Protection is vital to us, so we set up ModSecurity on all virtual private servers that are provided with the Hepsia Control Panel as a standard. The firewall could be managed via a dedicated section within Hepsia and is turned on automatically when you add a new domain or generate a subdomain, so you will not need to do anything personally. You'll also be able to deactivate it or turn on the so-called detection mode, so it shall maintain a log of potential attacks you can later examine, but won't block them. The logs in both passive and active modes offer information about the form of the attack and how it was prevented, what IP it came from and other useful data which may help you to tighten the security of your Internet sites by updating them or blocking IPs, for instance. Beyond the commercial rules we get for ModSecurity from a third-party security enterprise, we also employ our own rules because from time to time we discover specific attacks that are not yet present inside the commercial group. This way, we can easily enhance the protection of your Virtual private server instantly rather than waiting for a certified update.

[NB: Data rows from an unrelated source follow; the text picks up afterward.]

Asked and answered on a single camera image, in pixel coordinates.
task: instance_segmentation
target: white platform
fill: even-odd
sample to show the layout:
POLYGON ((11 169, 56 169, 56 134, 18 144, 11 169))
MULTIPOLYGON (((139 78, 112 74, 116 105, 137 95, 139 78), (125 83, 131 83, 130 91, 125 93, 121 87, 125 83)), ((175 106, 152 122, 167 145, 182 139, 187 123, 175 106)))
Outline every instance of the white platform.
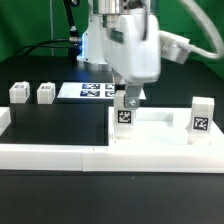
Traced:
POLYGON ((10 123, 11 117, 9 107, 0 107, 0 137, 10 123))
POLYGON ((139 126, 147 123, 144 132, 139 128, 143 133, 139 135, 140 141, 136 137, 116 142, 113 141, 112 111, 110 108, 109 146, 1 144, 0 169, 224 173, 224 137, 214 123, 211 145, 186 144, 185 127, 190 109, 140 109, 139 126), (177 140, 174 130, 180 136, 177 140))

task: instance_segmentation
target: white base
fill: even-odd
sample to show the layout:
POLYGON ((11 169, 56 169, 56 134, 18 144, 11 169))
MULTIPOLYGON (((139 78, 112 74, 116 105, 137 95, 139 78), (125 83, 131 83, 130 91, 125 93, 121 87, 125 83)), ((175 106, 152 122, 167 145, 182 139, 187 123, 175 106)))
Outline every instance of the white base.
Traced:
POLYGON ((11 123, 9 107, 0 107, 0 136, 11 123))
POLYGON ((110 146, 136 144, 148 148, 152 145, 224 144, 224 135, 213 121, 210 133, 191 132, 190 108, 139 108, 134 126, 119 125, 116 132, 113 108, 109 109, 109 116, 110 146))
MULTIPOLYGON (((156 112, 156 108, 145 110, 145 115, 154 114, 154 118, 159 116, 160 119, 165 113, 169 116, 176 113, 173 122, 179 130, 187 125, 187 118, 182 120, 185 118, 183 114, 190 116, 189 109, 163 109, 165 113, 156 112)), ((166 123, 171 117, 163 118, 166 123)), ((165 123, 162 122, 160 128, 168 128, 165 123)), ((162 141, 159 138, 152 141, 140 137, 142 141, 138 142, 136 139, 133 143, 130 140, 131 144, 127 139, 114 142, 111 124, 110 119, 110 145, 105 147, 1 144, 0 169, 224 173, 224 137, 214 123, 212 144, 206 146, 176 144, 175 139, 168 137, 162 141)))

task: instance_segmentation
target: white plastic part
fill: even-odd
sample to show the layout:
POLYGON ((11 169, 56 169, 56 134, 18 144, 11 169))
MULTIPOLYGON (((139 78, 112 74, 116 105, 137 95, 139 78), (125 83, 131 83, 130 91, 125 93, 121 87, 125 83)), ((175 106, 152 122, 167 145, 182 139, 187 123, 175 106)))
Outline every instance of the white plastic part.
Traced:
POLYGON ((191 122, 189 126, 189 144, 211 144, 211 127, 214 113, 214 99, 194 97, 191 122))
POLYGON ((25 103, 29 96, 29 82, 16 82, 9 90, 10 103, 25 103))
POLYGON ((103 56, 104 33, 102 16, 90 15, 88 29, 82 36, 82 53, 77 57, 78 61, 91 64, 107 64, 103 56))
POLYGON ((9 107, 0 107, 0 136, 11 123, 9 107))
MULTIPOLYGON (((140 109, 144 112, 137 119, 142 122, 149 117, 164 124, 173 120, 182 129, 191 115, 190 108, 140 109)), ((109 146, 0 144, 0 169, 224 173, 224 136, 214 122, 211 145, 150 144, 148 138, 140 144, 130 144, 127 139, 114 143, 113 111, 109 108, 109 146)))
POLYGON ((135 128, 136 110, 124 107, 125 91, 118 90, 114 96, 114 137, 130 138, 135 128))
POLYGON ((172 34, 166 31, 160 31, 161 57, 183 64, 190 51, 180 48, 181 44, 188 44, 189 39, 172 34))
POLYGON ((106 37, 105 60, 131 83, 155 82, 160 74, 160 39, 157 18, 154 15, 148 16, 148 35, 143 41, 143 12, 142 10, 131 11, 132 15, 121 15, 117 21, 115 32, 123 36, 123 43, 111 40, 110 33, 109 37, 106 37))
POLYGON ((138 148, 137 145, 163 146, 163 145, 187 145, 188 131, 186 129, 190 121, 190 109, 174 110, 167 108, 139 108, 136 112, 134 126, 130 130, 126 127, 110 127, 110 145, 127 146, 138 148), (185 113, 184 118, 178 115, 185 113))
POLYGON ((52 104, 55 98, 55 83, 42 83, 37 90, 38 104, 52 104))

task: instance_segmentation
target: black cable
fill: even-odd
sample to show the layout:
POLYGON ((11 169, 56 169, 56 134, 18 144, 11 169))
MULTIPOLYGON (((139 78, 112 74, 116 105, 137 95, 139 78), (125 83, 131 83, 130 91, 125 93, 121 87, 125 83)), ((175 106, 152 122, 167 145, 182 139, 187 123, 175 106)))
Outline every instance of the black cable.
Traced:
POLYGON ((54 43, 66 43, 69 42, 69 39, 57 39, 57 40, 47 40, 40 42, 38 44, 33 45, 30 47, 30 49, 24 54, 24 55, 29 55, 33 50, 35 50, 38 46, 45 45, 45 44, 54 44, 54 43))
POLYGON ((147 10, 147 5, 145 0, 141 0, 142 5, 144 7, 145 10, 145 14, 144 14, 144 32, 143 32, 143 37, 142 40, 145 41, 147 39, 147 34, 148 34, 148 10, 147 10))
POLYGON ((15 53, 14 53, 14 56, 17 56, 18 55, 18 53, 20 52, 20 51, 22 51, 22 50, 24 50, 24 49, 26 49, 26 48, 33 48, 33 47, 35 47, 35 49, 36 48, 68 48, 68 47, 66 47, 66 46, 43 46, 43 45, 29 45, 29 46, 25 46, 25 47, 22 47, 22 48, 20 48, 19 50, 17 50, 15 53))
POLYGON ((71 0, 63 0, 63 2, 64 2, 64 7, 65 7, 67 19, 68 19, 68 24, 70 26, 70 35, 72 37, 79 37, 79 32, 76 29, 75 21, 74 21, 72 10, 71 10, 71 0))

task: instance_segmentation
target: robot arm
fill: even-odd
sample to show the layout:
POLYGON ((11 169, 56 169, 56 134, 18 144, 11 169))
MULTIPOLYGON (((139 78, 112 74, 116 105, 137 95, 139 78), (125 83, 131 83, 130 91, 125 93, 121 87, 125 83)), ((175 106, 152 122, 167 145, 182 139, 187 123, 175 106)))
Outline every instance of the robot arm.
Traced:
POLYGON ((208 34, 216 53, 190 45, 187 38, 159 31, 151 11, 156 0, 89 0, 89 27, 78 61, 93 68, 109 65, 120 74, 126 82, 124 105, 128 109, 139 107, 144 83, 158 80, 161 57, 184 63, 190 52, 212 59, 223 56, 223 42, 211 20, 193 0, 179 1, 208 34))

ModSecurity in Dedicated Web Hosting

ModSecurity is provided with all dedicated servers which are set up with our Hepsia CP and you'll not need to do anything specific on your end to use it because it's switched on by default each time you include a new domain or subdomain on your hosting server. If it disrupts some of your programs, you shall be able to stop it through the respective area of Hepsia, or you may leave it in passive mode, so it will detect attacks and will still maintain a log for them, but shall not prevent them. You'll be able to look at the logs later to find out what you can do to boost the safety of your websites since you will find details such as where an intrusion attempt came from, what website was attacked and in accordance with what rule ModSecurity responded, and so forth. The rules we employ are commercial, thus they are regularly updated by a security company, but to be on the safe side, our admins also add custom rules every now and then in order to deal with any new threats they have discovered.